# Lilo -v FATAL: too big ....

## wan

Opa Pessoal,

Estou tendo um probleminha com o lilo, 

Eu usava o lilo com splash funcionando numa boa. Porem, atualizei o kernel p/ 2.4.21 e alterei alguns parametros no lilo.conf , qndo tentei roda-lo.....

wan boot # lilo -v

LILO version 22.5.1, Copyright (C) 1992-1998 Werner Almesberger

Development beyond version 21 Copyright (C) 1999-2003 John Coffman

Released 28-Mar-2003 and compiled at 17:37:46 on Jun 24 2003.

Reading boot sector from /dev/hda

Using MENU secondary loader

Calling map_insert_data

Mapping message file /boot/penguins.boot

Fatal: /boot/penguins.boot is too big (> 65535 bytes)

wan boot #

Lembro que da primeira vez em que instalei o gentoo, ele funcionou perfeitamente.

Procurei alguma coisa sobre em outros topicos daque dos foruns , mas nao achei nada.
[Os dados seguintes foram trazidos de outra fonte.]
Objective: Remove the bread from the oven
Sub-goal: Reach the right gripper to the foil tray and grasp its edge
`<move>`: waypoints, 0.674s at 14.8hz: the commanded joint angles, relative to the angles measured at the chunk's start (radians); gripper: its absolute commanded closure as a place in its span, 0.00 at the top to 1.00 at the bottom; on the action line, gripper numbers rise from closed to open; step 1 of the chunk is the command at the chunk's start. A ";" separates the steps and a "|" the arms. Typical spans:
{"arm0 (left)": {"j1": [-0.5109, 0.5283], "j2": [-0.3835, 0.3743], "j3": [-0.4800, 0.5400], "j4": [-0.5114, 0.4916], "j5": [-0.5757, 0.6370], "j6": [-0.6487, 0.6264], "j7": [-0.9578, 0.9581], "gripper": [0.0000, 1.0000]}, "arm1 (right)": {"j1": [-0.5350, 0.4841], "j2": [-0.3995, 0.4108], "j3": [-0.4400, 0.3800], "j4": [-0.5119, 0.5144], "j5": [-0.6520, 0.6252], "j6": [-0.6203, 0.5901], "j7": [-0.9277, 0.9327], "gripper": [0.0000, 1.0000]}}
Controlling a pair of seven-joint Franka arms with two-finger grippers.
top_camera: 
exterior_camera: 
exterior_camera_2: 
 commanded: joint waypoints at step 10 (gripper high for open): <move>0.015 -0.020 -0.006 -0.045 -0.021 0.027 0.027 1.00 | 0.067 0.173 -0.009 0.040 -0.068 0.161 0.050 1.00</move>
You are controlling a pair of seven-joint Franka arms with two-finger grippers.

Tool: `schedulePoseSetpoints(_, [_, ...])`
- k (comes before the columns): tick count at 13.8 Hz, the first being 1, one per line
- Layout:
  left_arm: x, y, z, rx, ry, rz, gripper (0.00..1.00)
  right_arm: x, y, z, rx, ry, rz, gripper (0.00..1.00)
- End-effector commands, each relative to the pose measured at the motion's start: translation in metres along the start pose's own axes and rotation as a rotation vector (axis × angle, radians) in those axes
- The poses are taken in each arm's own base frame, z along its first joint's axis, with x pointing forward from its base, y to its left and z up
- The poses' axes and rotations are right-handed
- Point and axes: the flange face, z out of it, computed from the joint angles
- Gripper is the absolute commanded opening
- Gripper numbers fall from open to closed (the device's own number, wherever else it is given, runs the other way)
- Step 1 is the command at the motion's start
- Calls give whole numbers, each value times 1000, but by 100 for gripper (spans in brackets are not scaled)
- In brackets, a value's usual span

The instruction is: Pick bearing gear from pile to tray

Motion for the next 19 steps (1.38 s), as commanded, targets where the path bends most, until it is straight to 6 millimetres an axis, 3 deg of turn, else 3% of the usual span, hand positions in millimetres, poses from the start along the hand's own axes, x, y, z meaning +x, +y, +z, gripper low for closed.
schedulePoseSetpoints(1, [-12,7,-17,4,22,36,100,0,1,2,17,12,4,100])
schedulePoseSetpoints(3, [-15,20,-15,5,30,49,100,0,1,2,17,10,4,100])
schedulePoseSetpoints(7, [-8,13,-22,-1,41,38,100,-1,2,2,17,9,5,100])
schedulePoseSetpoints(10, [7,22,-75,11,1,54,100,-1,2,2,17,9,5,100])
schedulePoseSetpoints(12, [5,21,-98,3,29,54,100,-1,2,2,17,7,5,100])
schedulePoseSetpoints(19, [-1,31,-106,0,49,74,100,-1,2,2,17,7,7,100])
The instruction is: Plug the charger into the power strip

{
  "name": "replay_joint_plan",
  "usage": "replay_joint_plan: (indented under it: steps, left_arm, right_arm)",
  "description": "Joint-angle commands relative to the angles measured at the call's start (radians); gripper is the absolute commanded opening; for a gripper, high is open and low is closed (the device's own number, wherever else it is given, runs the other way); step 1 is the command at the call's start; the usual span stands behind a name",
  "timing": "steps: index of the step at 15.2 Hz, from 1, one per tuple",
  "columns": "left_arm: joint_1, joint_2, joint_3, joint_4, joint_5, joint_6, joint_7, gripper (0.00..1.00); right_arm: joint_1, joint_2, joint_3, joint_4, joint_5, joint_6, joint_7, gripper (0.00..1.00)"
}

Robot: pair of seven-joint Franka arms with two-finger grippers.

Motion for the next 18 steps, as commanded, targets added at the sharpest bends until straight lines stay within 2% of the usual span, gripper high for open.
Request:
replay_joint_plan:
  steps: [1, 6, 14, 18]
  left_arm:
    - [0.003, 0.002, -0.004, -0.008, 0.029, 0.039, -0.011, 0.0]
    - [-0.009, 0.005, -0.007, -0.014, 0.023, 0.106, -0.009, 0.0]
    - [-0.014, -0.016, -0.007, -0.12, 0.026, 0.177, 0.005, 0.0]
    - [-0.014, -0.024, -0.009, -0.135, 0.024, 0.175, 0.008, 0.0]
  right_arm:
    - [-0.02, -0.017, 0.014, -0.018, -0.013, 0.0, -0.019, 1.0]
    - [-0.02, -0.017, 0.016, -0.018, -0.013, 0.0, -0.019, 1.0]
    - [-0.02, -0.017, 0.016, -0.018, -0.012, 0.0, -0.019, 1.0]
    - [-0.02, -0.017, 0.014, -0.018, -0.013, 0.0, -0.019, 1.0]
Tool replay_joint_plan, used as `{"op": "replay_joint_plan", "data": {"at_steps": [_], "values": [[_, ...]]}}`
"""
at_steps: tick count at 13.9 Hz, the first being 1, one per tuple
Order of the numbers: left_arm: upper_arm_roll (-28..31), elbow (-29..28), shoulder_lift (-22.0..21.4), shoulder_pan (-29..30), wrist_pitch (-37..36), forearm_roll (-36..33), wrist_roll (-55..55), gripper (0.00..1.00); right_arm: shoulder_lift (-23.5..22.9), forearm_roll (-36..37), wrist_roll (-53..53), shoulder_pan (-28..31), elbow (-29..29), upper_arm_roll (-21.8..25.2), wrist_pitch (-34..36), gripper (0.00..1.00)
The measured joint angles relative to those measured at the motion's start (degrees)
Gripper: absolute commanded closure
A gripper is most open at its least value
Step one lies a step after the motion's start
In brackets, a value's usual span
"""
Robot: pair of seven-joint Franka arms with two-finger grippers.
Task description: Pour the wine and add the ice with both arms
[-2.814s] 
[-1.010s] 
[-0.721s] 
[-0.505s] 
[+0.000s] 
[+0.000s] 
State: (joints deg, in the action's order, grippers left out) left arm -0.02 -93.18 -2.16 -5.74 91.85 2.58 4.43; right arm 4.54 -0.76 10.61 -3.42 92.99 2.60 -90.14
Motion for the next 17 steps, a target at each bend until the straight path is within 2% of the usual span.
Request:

Ate tentei baixar o gfxboot, mas num tem ebuild......

Meu conf:

boot = /dev/hda

prompt

map = /boot/System.map

lba32

timeout=50

#vga = normal

message = /boot/penguins.boot

# Gentoo

        image = /boot/bzImage

        #root = /dev/hda3

        label = Gentoo

#       append="hdc=ide-scsi"

        read-only

# Gentoo II

        image = /boot/bzImageII

        label = GentooBeta

        append = "hdc=ide-scsi"

        read-only

# XP

        other = /dev/hda1

        label = WinXP

        table = /dev/hda

Falw ai....

----------

## AngusYoung

Por acaso você está tentando usar aqueles menus animados do lilo?

----------

## wan

Estes mesmos..... na verdade eu ja usava e funcionava corretamente,

porem depois de atualizar o gentoo, comecou a dar isso no lilo.

----------